First, urban cluster was investigated using the agricultural cluster as reference. DO, Na+ and K+ is found as low in the urban cluster while Salinity, EC, Ca2+, Cl−, HCO3−, NO3−, PO43−, SiO2 and TSS is found as high in concentration. These findings are not consistent with available previous researches (e.g., Wayland et al. 2003; Fitzpatrick and Long 2007) as they found higher amount of Na+, K+ and SO42− in urban streams compared to the agricultural streams. The log of urban cluster versus mixed cluster suggests, most of parameters have higher concentration in the urban cluster except DO. Again, the log of the ratio of agriculture versus mixed cluster shows higher concentration (y > 0) of DO, Na+, K+, Mg2+ and TDS and lower concentration (y < 0) of salinity, EC, Cl−, NO3−, PO43−, SiO2 and TSS.

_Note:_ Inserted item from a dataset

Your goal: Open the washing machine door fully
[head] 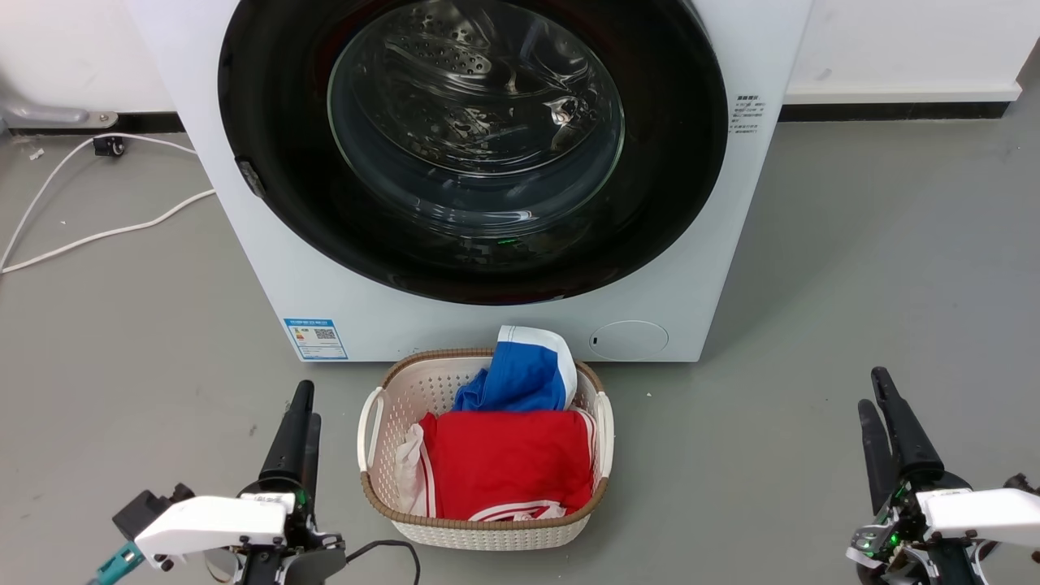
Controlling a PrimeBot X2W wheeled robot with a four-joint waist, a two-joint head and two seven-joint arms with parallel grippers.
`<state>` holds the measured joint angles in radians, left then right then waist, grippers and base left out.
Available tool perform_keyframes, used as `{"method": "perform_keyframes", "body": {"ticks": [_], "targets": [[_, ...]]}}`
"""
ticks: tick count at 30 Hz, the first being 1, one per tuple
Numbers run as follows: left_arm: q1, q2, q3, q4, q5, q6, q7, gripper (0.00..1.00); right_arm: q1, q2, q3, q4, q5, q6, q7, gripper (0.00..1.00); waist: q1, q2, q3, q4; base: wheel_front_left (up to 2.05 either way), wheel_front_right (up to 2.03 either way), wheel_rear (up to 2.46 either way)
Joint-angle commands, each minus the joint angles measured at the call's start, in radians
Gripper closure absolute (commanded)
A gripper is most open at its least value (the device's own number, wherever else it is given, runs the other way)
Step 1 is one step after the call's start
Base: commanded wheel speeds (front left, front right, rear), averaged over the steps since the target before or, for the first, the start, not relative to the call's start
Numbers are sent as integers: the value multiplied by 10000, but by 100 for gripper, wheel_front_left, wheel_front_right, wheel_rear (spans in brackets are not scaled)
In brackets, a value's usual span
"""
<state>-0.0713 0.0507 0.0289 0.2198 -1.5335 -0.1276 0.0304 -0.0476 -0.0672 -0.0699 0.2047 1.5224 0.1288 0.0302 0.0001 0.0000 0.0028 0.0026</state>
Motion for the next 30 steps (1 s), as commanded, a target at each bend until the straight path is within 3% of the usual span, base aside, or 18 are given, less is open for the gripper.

The spider diagram reveals that mixing of urban wastewater leads to higher rate of decreasing DO in streams compared to the agricultural environment. Also, it is clear that urban waste water tends to increase salinity and conductivity in stream water than that of agricultural environment. Agricultural runoff is expected to naturally produce more N and P products along with lesser amount of sodium and potassium compared to the urban streams. This study shows the other way around. Possible explanation for this reverse result can be the influence of shrimp farm end-products in the agricultural sites. There are several shrimp production ponds around the agricultural sites that discharge their waste directly into the river. Shrimp farms are well known for using NaCl and KCl to reduce crop mortality, thus enriching wastewater with Na+, K+ and Cl−. In this case, the agriculture dominated sites of the Mayur River are also rich in Na+, K+ and Cl− and show higher concentration of these ions compared to the mixed water zone (sampling station 6, 7, 8 and 9). This explanation is supported by the fact that the average concentration of Na+ and K+ at the urban, mixed and agricultural sites in the river are 278.04 and 18.96, 166.73 and 15.22, 339.17 and 38.24 mg/L, respectively. The sharp increase of average Na+ and K+ in the agricultural sites indicates the strong influence of shrimp waste in the river. Increase of Ca2+, Mg2+, Cl− and SO42− towards the tail waters of the river where the agricultural sites are found, also are indications of the presence of shrimp farm end-products in water.